Note that the RFC errata indicates JSON isn't fully a subset of JavaScript.

Technically true, I did omit saying that because it's pretty much an exact subset apart from those two, the later versions of the language was changed to allow those, and I thought it was kind of irrelevant for our discussion.

davidmatson commented 1 year ago

I'm still struggling to understand what this issue is proposing compared to #42847. We clearly can't make this the default since beyond the concerns already voiced in this thread it would also be a breaking change. So if this is about exposing a new JavaScriptEncoder imlpementation that doesn't encode surrogates or characters from the global block list, this is tracked by #42847.

And regarding better options outside the default, #42847 is only a subset and more focused on changing the existing UnsafeRelaxedJsonEscaping implemnetation. #86800 is about providing a new implementation designed not to do more escaping than necessary - but that issue was closed, and no issue currently tracks the "provide an implementation with no unnecessary escaping" part.

davidmatson commented 1 year ago

While I do agree that we generally shouldn't really care about someone else's problem, that kind of decisions can have a wide impact on the consumers of the API as it's used by millions of people. Security folks at MSFT apparently decided it is an easy-enough mistake to make & important enough to take such drastic measures, I guess (I also would like to hear more about the exact details / reasonings behind such measures, just for curiosity's sake).

Yeah, that's the main point here. I think the defense-in-depth security decision incorrectly chose to penalize other languages, just for a defense-in-depth measure that is widely avoided elsewhere (such as Json.NET and XmlSerializer). I think treating other languages equally is more important in choosing a default than extra defense-in-depth.

Gnbrkm41 commented 1 year ago

.... Apart from all the reasons why / why not it should escape by default, the thing is, I am 99% certain the idea of changing the default is simply not going to happen. .NET has a strict guideline for breaking changes, which include:

Bucket 2: Reasonable Grey Area

Change of behavior that customers would have reasonably depended on. Examples: ...

  • A different behavior is observed after the change for an input ...

These require judgment: how predictable, obvious, consistent was the behavior?

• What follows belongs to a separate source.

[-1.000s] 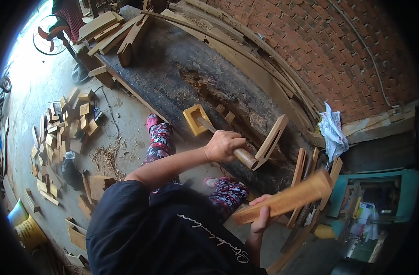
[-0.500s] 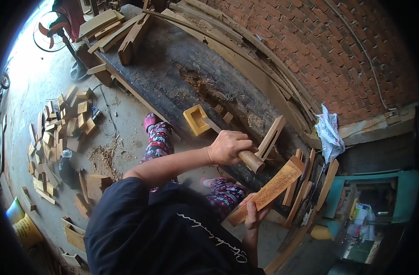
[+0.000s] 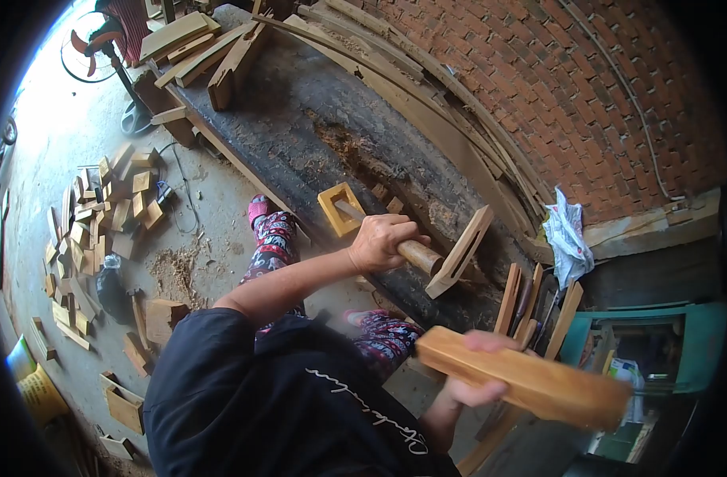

Given that the security folks made the explicit decision to make it escape a lot of characters by default & it is very well documented all around, I think it is very unlikely that this would pass the bar for making breaking changes.

davidmatson commented 1 year ago

I should also correct/clarify one other statement earlier - this issue is not about only escaping required characters by default. The Default implementation chose to escape some characters to provide defense-in-depth for devs forgetting to escape when placing JSON inside HTML, for example, by escaping < and >. The choice to escape some symbols that are handled specially in other languages is not the issue here. The only issue here is the choice to escape characters in other languages by default, treating them as second-class compared to English characters.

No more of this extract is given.